Ein Zimmer mit Küchenzeile und separatem Bad. 33 Quadratmeter hat die kleine Wohnung in Würzburg, in der Daniel Müller seit einem halben Jahr wohnt. In Wirklichkeit heißt er anders, aber er möchte anonym bleiben. Die Wohnung ist voll möbliert. Nur Radio, Fernseher, Wecker und Wasserkocher gehören ihm. Trotzdem fühlt sich der 46-Jährige in der kleinen Wohnung wohl. Denn in den letzten vier Jahren hat er in der JVA Würzburg gelebt.
Drehtür-Effekt verhindern durch frühzeitige Beratung
Es war nicht seine erste Haftstrafe: Immer wieder ist er kriminell geworden, erzählt er: "Man wurde entlassen und steht vor nichts. Keine Wohnung, keine Arbeit. Klar wird man da wieder kriminell, um kurzfristig Geld zu kriegen." Soweit sollte es dieses Mal nicht kommen. Noch im Gefängnis nimmt Müller deshalb die dortige Sprechstunde der Beratungsstelle für Strafentlassene der Christophorus Gesellschaft wahr. Leicht fiel ihm der Schritt nicht: "Ich hatte Angst, nach langer Zeit wieder einen fremden Menschen zu sehen. Ich dachte, die Wärter kennst du, die anderen Gefangenen kennst du."
Christophorus Gesellschaft bietet Starthilfe
Sozialarbeiter Werner Schühler und Daniel Müller treffen sich in der JVA mehrere Male zum Gespräch. Als er im August 2021 entlassen wird, stellt ihm die Beratungsstelle der Christophorus Gesellschaft eine von 15 Wohnungen zur Verfügung. Vollmöbliert und die Küchenzeile ist komplett ausgestattet. Das ist wichtig, erklärt Sozialarbeiterin Nora Zaiser, die Müller seit einigen Monaten betreut: "Damit jemand, der gar nichts hat, der vielleicht nur mit einem Rucksack kommt, direkt dort wohnen kann."
Der Weg zurück in die Kriminalität ist kurz
Die Wohnung als Starthilfe. Zumindest für ein Jahr. Und die Erfahrung zeigt: Das Konzept funktioniert. Von zehn Strafentlassenen, die im letzten Jahr im betreuten Wohnen untergekommen sind, haben vier eine eigene Wohnung gefunden. Da ist zwar Luft nach oben, aber für die Sozialarbeiterinnen und Sozialarbeiter ist das eine gute Quote: Denn der Weg zurück in die Kriminalität, in die Wohnungslosigkeit oder in die JVA ist oft sehr kurz. "Wo diejenigen hingehen, die bei uns ausziehen, wissen wir nicht."

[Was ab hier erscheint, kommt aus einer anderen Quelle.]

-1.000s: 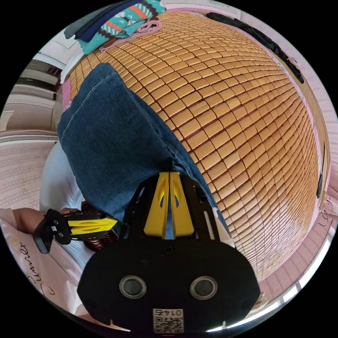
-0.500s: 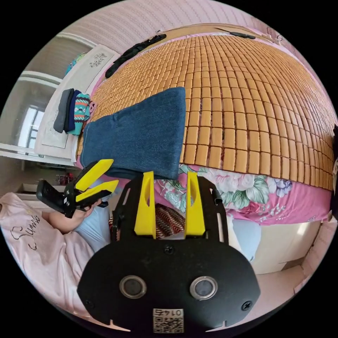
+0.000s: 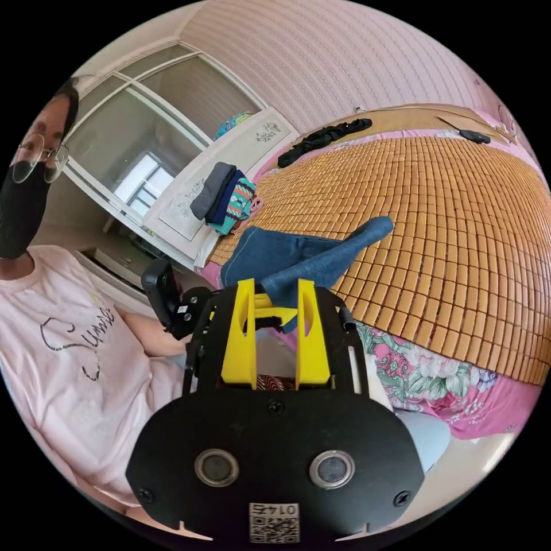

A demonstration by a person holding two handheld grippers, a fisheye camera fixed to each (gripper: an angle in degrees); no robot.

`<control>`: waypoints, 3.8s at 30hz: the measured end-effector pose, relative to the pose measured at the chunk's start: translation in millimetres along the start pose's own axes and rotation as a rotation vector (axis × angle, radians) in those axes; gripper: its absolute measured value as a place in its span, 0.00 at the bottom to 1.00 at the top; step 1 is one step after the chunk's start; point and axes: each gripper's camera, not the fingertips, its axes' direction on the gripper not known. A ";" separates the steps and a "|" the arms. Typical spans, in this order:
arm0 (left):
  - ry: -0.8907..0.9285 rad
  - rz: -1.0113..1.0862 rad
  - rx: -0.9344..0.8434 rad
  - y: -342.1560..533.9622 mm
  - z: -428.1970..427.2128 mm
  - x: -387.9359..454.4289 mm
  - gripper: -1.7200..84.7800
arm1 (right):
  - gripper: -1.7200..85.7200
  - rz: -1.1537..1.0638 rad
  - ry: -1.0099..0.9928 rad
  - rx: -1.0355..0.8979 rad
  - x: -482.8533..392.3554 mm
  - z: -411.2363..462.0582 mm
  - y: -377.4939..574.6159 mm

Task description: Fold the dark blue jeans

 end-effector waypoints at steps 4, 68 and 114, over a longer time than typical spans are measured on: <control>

Vorbestraft, keine Ausbildung, keine Arbeitszeugnisse
Noch bis Juli darf Daniel Müller jetzt hier wohnen bleiben – dann muss er seine eigenen vier Wände gefunden haben. Höhere Chancen erhofft er sich durch einen Job. Küchenhelfer, Reinigungskraft oder auf dem Bau: Müller ist zu allem bereit. Und Stellenanzeigen gibt es auch viele. Das Problem: "Dadurch, dass keine abgeschlossene Ausbildung besteht, ist es schwieriger, was zu finden", sagt Zaiser. Mehr als 60 Bewerbungen hat er schon rausgeschickt. Bei der Hälfte kamen Absagen zurück – der Rest hat sich gar nicht zurückgemeldet. "Wenn die wissen: vorbestraft, Diebstahl, Einbruch – die sagen das bei der Absage zwar nicht, schreiben halt nur: Wir haben uns für jemand anders entschieden", sagt Müller enttäuscht.
Unterstützung bei Job- und Wohnungssuche
Neben den Job-Vorschlägen vom Amt sucht auch Zaiser immer wieder offene Stellen heraus. Müller hat keinen Computer – beim Bewerben braucht er deshalb nicht nur Zaisers inhaltliche, sondern auch technische Unterstützung. Gemeinsam feilen sie an der nächsten Bewerbung: "Körperliche Arbeit bin ich gewohnt, auch die Arbeit im Schichtdienst sowie am Wochenende sind mir nicht fremd". Zaiser druckt die Bewerbung aus: Anschreiben und Lebenslauf – zwei Seiten insgesamt. "Für die meisten ist das eher ungewöhnlich. Da kommen die ersten Arbeitszeugnisse schon in der Schulzeit durch Praktika zusammen – und am Ende schickt man ein einigermaßen dickes Paket weg. Das ist hier nicht so." Daniel Müller hofft trotzdem, dass er schnell einen Job findet – und das kriminelle Leben hinter sich lassen kann.